Required work:
Copy each line from the records below in which the word "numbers" is found.

Data to use:
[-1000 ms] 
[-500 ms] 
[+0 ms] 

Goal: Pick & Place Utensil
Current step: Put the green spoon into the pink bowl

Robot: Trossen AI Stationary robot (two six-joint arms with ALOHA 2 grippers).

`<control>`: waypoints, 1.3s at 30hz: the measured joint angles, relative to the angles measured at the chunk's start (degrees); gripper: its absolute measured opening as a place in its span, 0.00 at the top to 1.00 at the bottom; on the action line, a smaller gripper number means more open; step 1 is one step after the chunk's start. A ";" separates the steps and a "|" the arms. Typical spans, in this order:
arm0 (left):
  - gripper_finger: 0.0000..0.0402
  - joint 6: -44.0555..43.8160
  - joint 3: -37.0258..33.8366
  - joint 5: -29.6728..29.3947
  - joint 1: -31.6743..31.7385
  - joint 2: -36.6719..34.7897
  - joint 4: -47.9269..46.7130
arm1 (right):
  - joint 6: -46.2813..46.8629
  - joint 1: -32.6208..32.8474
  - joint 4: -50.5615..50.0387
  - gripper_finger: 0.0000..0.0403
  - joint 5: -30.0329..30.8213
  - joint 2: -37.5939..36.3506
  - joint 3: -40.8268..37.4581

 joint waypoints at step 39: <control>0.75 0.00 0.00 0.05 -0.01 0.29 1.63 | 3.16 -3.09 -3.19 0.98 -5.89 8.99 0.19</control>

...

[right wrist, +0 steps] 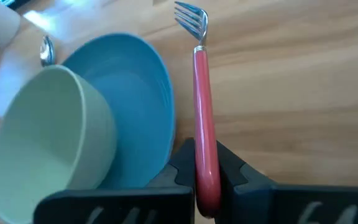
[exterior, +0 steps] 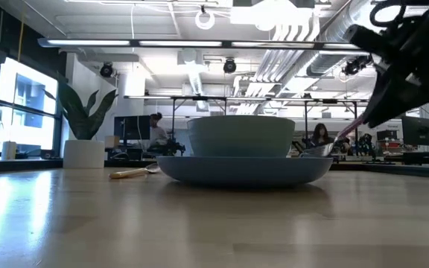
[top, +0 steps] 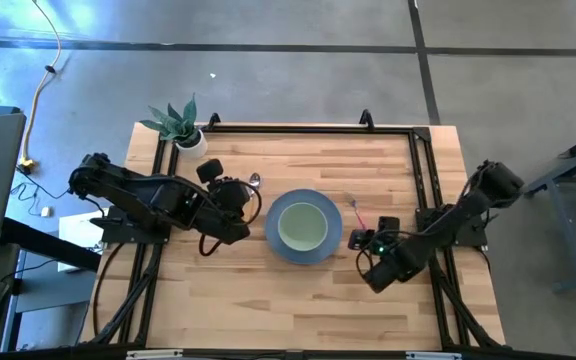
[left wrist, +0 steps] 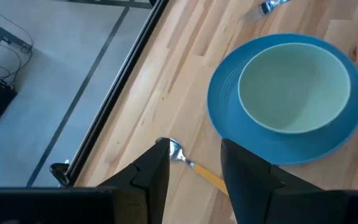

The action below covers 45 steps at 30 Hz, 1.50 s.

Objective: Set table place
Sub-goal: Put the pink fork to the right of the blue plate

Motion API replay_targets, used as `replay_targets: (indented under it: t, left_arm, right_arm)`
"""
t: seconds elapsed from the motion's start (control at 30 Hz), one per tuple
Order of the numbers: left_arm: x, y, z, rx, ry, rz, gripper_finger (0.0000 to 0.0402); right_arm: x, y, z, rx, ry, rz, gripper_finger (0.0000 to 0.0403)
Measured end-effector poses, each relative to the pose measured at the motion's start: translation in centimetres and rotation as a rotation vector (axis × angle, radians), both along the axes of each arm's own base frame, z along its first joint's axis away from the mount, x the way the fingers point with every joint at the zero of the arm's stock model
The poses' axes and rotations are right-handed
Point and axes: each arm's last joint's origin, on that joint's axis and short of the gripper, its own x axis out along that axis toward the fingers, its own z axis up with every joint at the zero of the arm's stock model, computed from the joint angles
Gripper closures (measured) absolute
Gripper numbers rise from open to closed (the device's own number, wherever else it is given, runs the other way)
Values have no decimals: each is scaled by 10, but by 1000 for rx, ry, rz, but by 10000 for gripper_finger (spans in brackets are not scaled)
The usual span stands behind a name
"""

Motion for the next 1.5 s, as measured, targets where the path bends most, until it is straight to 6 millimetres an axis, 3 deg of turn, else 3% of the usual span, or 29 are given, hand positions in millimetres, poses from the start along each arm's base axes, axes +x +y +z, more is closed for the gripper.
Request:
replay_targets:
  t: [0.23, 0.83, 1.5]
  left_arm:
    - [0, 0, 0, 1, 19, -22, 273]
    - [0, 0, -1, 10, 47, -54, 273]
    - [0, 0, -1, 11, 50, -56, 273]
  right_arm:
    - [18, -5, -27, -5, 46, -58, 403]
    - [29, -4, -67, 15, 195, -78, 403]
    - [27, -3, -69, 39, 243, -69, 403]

Expected answer:
Order of the numbers: left_arm: x, y, z, rx, ry, rz, gripper_finger (0.0000 to 0.0402); right_arm: x, y, z, rx, ry, rz, gripper_finger (0.0000 to 0.0403)
Gripper numbers rise from open to closed (the device's own number, wherever else it is given, runs the other way)

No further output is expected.